The sodium-glucose cotransporter 2 (SGLT2) inhibitor empagliflozin significantly reduces the risk of cardiovascular (CV) death or hospitalization for heart failure (HHF) as well as renal events vs placebo in patients with heart failure with reduced ejection fraction (HFrEF) with or without diabetes mellitus (DM), according to results of the EMPEROR-Reduced trial presented at the European Society of Cardiology Congress 2020 (ESC 2020). These results, taken together with results of an earlier SGLT2 inhibitor trial in HFrEF patients with or without DM, suggest that SGLT2 inhibitors may be considered as a new standard of care (SoC) in HFrEF treatment.

EMPEROR-Reduced trial

In the double-blind phase III EMPEROR-Reduced trial, 3,730 adult patients with class II–IV HFrEF (left ventricular ejection fraction [LVEF] ≤40 percent), with or without DM, were randomized to receive empagliflozin 10 mg once daily (n=1,863; mean age, 67.2 years; female, 23.5 percent; Asian, 18.1 percent) or placebo (n=1,867; mean age, 66.5 years; female, 24.4 percent; Asian, 17.9 percent) in addition to recommended therapy for heart failure (HF). [N Engl J Med 2020, doi: 10.1056/NEJMoa2022190]  

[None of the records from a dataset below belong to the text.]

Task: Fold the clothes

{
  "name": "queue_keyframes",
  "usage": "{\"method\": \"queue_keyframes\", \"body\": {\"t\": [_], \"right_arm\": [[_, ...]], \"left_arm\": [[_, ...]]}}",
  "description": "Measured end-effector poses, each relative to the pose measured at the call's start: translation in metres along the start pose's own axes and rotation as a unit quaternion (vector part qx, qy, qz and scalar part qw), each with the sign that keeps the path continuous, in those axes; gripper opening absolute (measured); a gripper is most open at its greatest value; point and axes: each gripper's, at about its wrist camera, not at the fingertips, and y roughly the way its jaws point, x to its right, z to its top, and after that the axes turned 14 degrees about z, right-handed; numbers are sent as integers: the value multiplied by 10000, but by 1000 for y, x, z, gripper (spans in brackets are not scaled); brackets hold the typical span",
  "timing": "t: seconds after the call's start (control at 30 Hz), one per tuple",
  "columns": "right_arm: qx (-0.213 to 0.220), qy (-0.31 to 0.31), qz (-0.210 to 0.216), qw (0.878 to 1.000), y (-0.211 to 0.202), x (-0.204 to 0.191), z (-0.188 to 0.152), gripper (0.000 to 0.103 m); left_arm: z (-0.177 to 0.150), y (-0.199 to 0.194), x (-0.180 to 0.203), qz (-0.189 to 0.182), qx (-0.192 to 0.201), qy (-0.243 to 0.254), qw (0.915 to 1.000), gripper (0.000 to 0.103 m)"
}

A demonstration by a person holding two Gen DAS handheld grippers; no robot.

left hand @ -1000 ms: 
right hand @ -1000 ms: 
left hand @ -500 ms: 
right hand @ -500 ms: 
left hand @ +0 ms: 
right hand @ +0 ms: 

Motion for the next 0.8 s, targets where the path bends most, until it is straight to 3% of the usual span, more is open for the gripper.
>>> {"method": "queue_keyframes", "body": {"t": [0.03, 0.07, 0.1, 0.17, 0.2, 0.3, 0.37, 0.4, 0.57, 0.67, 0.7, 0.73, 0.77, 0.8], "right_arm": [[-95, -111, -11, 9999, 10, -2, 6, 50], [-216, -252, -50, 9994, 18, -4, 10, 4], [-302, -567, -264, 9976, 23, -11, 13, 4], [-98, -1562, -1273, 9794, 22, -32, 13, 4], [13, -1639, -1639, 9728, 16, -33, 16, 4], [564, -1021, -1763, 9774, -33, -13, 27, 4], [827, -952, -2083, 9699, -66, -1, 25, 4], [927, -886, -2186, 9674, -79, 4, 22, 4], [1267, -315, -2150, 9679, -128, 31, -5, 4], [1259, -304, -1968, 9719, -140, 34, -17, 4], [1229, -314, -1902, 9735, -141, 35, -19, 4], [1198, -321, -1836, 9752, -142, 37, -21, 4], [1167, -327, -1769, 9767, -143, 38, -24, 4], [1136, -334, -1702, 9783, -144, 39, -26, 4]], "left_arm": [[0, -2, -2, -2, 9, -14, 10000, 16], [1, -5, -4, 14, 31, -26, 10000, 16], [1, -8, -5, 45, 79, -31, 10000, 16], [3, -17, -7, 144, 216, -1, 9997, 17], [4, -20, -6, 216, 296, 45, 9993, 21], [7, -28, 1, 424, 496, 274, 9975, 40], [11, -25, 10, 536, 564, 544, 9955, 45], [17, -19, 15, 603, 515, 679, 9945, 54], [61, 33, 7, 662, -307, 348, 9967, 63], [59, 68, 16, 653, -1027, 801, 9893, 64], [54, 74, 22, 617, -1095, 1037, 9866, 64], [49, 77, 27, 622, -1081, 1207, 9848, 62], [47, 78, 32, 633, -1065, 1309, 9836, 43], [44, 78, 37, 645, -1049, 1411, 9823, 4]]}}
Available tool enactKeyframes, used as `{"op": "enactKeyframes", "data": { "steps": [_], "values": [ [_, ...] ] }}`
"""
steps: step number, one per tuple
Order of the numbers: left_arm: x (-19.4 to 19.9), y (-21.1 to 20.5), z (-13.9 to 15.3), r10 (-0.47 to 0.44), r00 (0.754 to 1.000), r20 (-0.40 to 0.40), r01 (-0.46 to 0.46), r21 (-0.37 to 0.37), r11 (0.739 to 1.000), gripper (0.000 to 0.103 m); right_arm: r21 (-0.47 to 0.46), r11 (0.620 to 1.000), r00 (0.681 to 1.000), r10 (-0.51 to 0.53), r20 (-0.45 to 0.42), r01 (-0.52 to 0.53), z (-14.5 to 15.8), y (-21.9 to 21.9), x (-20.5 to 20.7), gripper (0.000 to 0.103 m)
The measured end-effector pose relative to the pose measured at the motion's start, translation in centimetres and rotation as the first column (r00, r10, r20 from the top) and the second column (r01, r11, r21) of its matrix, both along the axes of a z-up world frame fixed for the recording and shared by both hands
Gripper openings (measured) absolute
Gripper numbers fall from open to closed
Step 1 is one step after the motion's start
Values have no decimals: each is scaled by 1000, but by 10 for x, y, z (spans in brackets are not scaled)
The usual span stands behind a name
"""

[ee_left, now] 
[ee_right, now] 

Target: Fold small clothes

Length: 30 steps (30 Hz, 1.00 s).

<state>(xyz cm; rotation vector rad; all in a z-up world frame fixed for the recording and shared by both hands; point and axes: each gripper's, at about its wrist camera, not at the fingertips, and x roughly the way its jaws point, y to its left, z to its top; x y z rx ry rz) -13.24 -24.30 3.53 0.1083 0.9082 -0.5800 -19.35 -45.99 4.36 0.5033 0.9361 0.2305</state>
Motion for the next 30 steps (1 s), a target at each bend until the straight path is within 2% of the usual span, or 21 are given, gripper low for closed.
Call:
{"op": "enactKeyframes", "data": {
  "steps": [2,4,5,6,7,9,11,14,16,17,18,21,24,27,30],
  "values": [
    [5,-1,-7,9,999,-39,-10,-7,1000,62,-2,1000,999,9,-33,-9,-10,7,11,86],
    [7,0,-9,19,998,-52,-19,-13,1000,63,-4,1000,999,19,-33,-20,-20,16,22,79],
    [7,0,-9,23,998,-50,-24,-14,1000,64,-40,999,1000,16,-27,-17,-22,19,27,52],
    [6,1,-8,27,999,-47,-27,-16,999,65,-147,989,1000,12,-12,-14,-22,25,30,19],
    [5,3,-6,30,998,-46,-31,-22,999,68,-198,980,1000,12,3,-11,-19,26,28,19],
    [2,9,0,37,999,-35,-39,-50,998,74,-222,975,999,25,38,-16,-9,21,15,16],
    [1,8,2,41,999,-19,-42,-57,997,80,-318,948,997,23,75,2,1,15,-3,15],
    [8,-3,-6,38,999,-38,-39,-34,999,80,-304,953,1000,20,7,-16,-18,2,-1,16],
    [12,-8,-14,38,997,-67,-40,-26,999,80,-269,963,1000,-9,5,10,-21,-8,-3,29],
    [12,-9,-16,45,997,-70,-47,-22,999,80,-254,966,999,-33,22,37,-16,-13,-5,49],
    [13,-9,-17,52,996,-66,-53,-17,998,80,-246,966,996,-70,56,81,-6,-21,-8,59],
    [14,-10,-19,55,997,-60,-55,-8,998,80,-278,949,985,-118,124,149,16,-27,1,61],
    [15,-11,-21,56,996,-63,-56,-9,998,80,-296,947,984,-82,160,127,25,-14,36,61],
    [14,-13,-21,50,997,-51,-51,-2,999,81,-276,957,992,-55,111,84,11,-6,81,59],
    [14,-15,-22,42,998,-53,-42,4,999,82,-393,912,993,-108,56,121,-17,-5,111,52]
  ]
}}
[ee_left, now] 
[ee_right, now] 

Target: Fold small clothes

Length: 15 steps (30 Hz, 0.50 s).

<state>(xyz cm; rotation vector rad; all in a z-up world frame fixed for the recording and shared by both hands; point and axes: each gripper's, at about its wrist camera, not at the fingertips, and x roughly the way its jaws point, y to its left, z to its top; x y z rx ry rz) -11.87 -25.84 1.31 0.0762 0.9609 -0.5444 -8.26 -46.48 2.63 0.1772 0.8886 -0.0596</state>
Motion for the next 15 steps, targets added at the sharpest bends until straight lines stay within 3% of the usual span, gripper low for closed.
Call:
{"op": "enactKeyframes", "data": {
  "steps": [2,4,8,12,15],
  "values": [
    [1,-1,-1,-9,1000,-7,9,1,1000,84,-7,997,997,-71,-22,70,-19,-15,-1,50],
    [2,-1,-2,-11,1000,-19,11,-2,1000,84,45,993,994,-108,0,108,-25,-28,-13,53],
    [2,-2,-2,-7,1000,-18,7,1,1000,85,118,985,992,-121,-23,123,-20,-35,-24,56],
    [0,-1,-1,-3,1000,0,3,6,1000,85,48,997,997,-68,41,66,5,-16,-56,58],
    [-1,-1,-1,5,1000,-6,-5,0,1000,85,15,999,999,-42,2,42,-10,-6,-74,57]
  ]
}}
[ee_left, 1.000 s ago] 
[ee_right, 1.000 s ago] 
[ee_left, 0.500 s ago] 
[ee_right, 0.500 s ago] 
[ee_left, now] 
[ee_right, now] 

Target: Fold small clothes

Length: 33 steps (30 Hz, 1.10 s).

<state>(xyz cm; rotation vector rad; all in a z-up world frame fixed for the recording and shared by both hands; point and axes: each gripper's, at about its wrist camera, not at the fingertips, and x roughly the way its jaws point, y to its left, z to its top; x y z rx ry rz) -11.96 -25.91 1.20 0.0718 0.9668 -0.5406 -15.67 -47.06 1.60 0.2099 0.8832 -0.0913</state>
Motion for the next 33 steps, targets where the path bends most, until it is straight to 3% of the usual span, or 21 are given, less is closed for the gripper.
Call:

At baseline, 73 percent of patients had LVEF ≤30 percent, and 79 percent had N-terminal pro-brain natriuretic peptide (NT-proBNP) level ≥1,000 pg/mL. Mean LVEF was 27.7 percent in the empagliflozin group vs 27.2 percent in the placebo group (LVEF ≤30 percent in 71.8 percent vs 74.6 percent of patients), while median NT-proBNP level was 1,887 pg/mL vs 1,926 pg/mL (NT-proBNP ≥1,000 pg/mL in 78.6 percent vs 79.7 percent of patients).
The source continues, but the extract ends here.